- THE PROBLEM
Your answer must consist of exactly the lines below, starting with the line with "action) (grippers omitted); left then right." and going on through the line with "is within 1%", and nothing else.

- GIVEN DATA
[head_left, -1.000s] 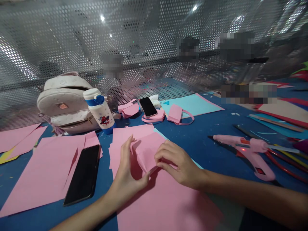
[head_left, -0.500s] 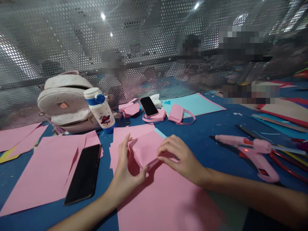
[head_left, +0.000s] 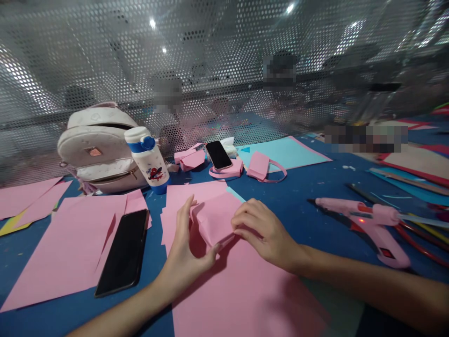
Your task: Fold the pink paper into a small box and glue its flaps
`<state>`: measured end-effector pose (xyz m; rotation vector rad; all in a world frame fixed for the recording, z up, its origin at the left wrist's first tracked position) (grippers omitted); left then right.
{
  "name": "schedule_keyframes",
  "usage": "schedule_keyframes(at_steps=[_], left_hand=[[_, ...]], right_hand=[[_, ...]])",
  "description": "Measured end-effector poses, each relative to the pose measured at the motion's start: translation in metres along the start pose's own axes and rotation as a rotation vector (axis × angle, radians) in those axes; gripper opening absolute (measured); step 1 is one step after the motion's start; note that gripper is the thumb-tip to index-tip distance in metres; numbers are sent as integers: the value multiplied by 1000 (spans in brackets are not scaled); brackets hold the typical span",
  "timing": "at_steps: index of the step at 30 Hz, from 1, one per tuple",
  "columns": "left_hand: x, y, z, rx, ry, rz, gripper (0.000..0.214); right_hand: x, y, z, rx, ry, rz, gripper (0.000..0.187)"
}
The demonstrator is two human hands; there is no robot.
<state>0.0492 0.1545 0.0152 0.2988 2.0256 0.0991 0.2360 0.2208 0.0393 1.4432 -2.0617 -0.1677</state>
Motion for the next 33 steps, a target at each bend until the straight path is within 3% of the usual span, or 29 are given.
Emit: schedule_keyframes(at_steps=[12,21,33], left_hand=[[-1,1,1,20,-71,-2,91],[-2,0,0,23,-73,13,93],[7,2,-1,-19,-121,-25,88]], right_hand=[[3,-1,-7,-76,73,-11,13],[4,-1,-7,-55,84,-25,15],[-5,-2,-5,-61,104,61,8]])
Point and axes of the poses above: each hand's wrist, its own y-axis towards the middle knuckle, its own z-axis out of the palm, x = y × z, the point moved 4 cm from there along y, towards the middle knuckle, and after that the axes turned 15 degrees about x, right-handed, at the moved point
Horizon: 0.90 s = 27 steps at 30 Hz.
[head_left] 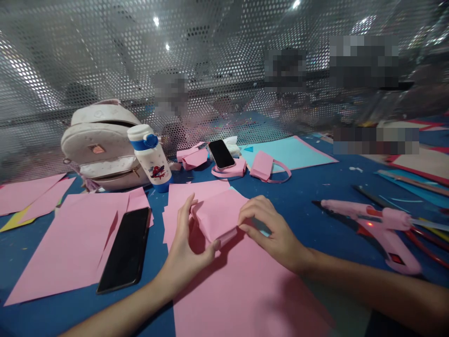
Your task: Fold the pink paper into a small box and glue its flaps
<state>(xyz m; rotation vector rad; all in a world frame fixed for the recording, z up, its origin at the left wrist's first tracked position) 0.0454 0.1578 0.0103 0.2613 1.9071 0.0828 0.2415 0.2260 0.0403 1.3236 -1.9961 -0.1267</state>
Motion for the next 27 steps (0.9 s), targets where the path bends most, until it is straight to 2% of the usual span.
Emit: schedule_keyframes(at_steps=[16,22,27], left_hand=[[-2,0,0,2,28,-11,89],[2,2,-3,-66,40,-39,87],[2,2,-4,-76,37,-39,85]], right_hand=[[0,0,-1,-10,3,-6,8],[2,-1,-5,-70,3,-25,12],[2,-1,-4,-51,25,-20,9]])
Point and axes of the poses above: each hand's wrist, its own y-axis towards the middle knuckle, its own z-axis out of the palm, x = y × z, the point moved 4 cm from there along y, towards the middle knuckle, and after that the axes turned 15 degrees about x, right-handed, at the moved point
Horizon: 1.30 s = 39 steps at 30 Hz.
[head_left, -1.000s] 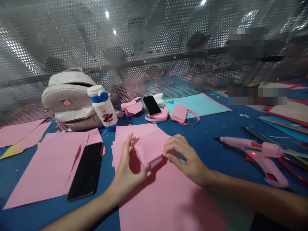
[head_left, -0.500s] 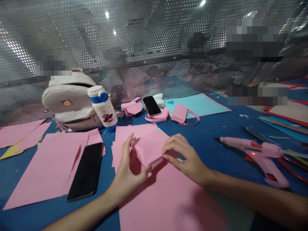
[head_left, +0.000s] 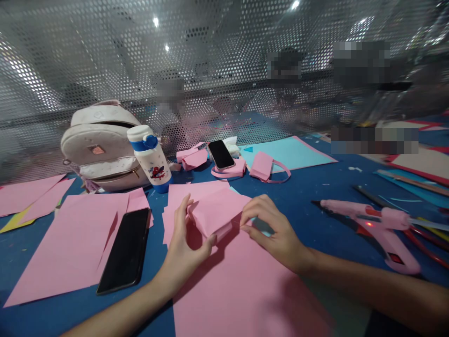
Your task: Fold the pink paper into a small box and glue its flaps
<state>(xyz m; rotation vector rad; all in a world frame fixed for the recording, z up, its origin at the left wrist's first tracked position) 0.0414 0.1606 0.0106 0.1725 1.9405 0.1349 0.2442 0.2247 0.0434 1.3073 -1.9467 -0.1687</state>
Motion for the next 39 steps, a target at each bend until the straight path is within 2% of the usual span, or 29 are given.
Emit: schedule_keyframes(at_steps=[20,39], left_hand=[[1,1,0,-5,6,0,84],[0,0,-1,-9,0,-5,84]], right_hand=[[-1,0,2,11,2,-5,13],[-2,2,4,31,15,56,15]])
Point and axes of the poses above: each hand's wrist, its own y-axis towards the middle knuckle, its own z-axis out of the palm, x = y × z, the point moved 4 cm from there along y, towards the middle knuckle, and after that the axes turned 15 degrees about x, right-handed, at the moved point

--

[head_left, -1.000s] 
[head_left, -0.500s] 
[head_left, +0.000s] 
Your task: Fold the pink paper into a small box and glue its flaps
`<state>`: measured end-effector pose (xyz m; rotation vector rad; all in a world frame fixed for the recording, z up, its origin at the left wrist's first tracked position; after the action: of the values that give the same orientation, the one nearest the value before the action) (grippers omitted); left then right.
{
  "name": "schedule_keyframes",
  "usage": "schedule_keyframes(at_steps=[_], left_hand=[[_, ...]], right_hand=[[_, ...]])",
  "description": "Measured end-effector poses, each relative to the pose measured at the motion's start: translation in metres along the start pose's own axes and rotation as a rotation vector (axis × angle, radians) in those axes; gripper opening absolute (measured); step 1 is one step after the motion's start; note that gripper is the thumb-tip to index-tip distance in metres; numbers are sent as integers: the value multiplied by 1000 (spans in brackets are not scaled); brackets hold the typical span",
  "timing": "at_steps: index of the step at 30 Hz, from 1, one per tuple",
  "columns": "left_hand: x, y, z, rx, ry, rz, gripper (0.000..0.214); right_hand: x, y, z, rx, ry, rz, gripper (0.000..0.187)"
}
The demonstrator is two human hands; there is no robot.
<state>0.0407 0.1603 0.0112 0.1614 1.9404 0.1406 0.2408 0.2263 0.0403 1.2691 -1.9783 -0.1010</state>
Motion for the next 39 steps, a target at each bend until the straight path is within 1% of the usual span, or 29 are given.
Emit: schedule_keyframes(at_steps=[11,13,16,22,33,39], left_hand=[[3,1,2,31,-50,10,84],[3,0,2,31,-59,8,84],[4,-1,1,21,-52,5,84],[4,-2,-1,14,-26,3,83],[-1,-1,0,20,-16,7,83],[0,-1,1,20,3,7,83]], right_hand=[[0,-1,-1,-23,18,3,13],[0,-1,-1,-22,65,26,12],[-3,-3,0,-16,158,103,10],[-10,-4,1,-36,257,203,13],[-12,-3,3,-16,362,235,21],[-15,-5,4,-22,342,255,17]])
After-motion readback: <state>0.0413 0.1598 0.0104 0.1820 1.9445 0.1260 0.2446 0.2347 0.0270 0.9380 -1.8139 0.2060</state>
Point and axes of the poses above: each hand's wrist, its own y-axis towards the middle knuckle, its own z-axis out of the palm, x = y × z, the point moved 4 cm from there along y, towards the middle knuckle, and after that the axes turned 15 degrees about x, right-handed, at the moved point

- THE ANSWER
`<state>`: measured end-effector pose (xyz m; rotation vector rad; all in a world frame fixed for the recording, z up, its origin at the left wrist's first tracked position; after the action: of the values that give the same orientation, the one nearest the value before the action) (grippers omitted); left then right.
{
  "name": "schedule_keyframes",
  "usage": "schedule_keyframes(at_steps=[_], left_hand=[[_, ...]], right_hand=[[_, ...]])",
  "description": "Measured end-effector poses, each relative to the pose measured at the motion's start: translation in metres along the start pose's own axes and rotation as a rotation vector (axis × angle, radians) in those axes; gripper opening absolute (measured); step 1 is one step after the motion's start; note that gripper is the thumb-tip to index-tip distance in metres; numbers are sent as integers: the value multiplied by 1000 (spans in brackets are not scaled); brackets hold the typical span",
  "timing": "at_steps: index of the step at 30 Hz, from 1, one per tuple",
  "columns": "left_hand: x, y, z, rx, ry, rz, gripper (0.000..0.214); right_hand: x, y, z, rx, ry, rz, gripper (0.000..0.187)"
}
The demonstrator is two human hands; there is no robot.
<state>0.0407 0.1603 0.0112 0.1614 1.9404 0.1406 0.2408 0.2263 0.0403 1.2691 -1.9783 -0.1010</state>
Motion for the next 39 steps, a target at each bend until the straight path is within 1% of the usual span, or 29 are given.

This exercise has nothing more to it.